In Matthew’s account, the Pharisees try once again to position Jesus against Moses, this time over the question of divorce (Matt. 19:3-9). Here, too, does Christ refer to the foundation of man’s identity as he recalls the creation account from Genesis. “Have you not read that he who made them from the beginning made them male and female, and said, ‘For this reason a man shall leave his father and mother and be joined to his wife, and the two shall become one flesh’? So they are no longer two but one flesh” (Matt. 19:4-5).
The sixth commandment—“Thou shall not commit adultery”—means “Do not violate the one-flesh unity, the sexual reproductive complementarity imbued deeply in your humanity, though your passions may strongly direct you elsewhere.” To go outside the limits—or better, the meaning—of this design (to which the male and female genitalia further testify) is to lose the joy of spousal love, the only proper sphere for sexual intimacy.

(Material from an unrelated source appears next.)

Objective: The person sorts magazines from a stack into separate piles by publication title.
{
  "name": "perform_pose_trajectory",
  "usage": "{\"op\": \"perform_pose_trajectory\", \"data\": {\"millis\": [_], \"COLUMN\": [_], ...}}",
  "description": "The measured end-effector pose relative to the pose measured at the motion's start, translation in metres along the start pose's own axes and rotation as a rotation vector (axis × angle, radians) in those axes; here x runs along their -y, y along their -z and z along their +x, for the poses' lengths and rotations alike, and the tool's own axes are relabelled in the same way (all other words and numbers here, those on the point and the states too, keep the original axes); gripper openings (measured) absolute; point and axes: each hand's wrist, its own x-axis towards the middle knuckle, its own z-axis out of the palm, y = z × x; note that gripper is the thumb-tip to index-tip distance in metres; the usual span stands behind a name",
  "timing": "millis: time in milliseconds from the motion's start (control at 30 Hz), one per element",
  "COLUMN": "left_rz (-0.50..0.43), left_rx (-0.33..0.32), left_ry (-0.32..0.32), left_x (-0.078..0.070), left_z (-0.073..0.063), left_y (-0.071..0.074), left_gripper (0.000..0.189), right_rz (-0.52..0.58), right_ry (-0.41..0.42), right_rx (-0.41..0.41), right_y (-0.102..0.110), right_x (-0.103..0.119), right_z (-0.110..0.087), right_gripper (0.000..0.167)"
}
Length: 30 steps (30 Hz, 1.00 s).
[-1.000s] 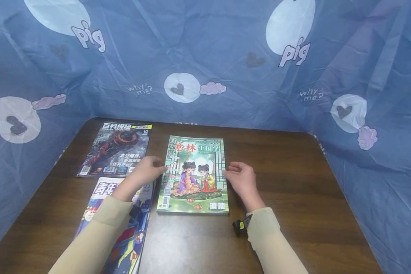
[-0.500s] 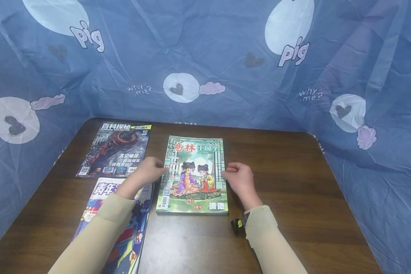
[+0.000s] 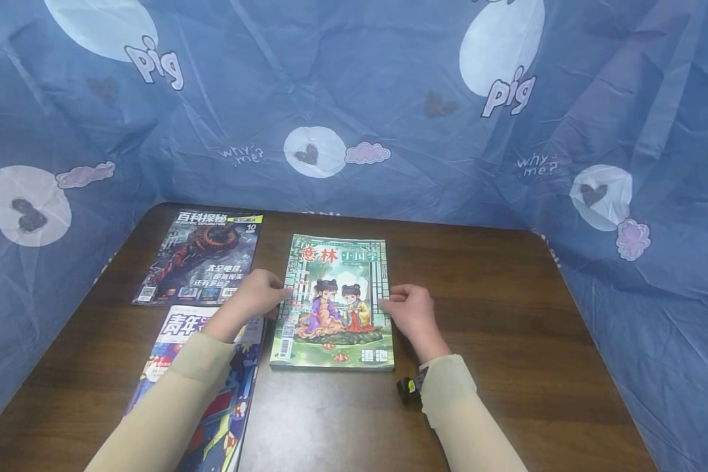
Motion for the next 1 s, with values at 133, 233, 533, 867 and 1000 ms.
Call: {"op": "perform_pose_trajectory", "data": {"millis": [133,233,533,867,1000], "left_rz": [-0.025,-0.025,-0.047,-0.089,-0.148], "left_rx": [-0.016,-0.033,-0.037,-0.012,-0.012], "left_ry": [0.005,0.004,-0.006,-0.016,-0.018], "left_x": [0.0013,0.0025,0.0058,0.0050,0.0039], "left_z": [0.0012,0.0021,0.0025,-0.0004,-0.0007], "left_y": [-0.0021,-0.0035,-0.0037,-0.0037,-0.0056], "left_gripper": [0.032,0.031,0.035,0.040,0.041], "right_rz": [-0.014,-0.023,-0.026,-0.001,0.008], "right_ry": [0.010,0.013,0.028,0.024,0.020], "right_rx": [0.006,0.008,0.014,0.028,0.036], "right_y": [-0.0006,-0.0016,-0.0029,-0.0012,-0.0016], "right_x": [0.0006,0.0011,-0.0009,-0.0026,-0.0037], "right_z": [-0.0007,-0.0009,-0.0004,0.0000,0.0007], "right_gripper": [0.041,0.041,0.044,0.046,0.047]}}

The teaching of Christ about adultery and divorce, therefore, excludes a number of other unchaste actions: masturbation, fornication, contraception—and homosexual activity. Unchastity of any kind opposes two virtues: temperance, which regulates sense pleasure according to right reason; and, equally important, the virtue of justice, which regulates relationships. In a word, to be unchaste is to be selfish in some degree, whereas chastity advances the self-giving that fulfills our nature.
Jesus’ new commandment of love expresses the fact that, like the one in whose image we are created, we are made to give ourselves in a chaste manner: “Love one another; even as I have loved you” (John 13:34). Self-giving after the heart of Christ disposes the heart for the joy of Christ.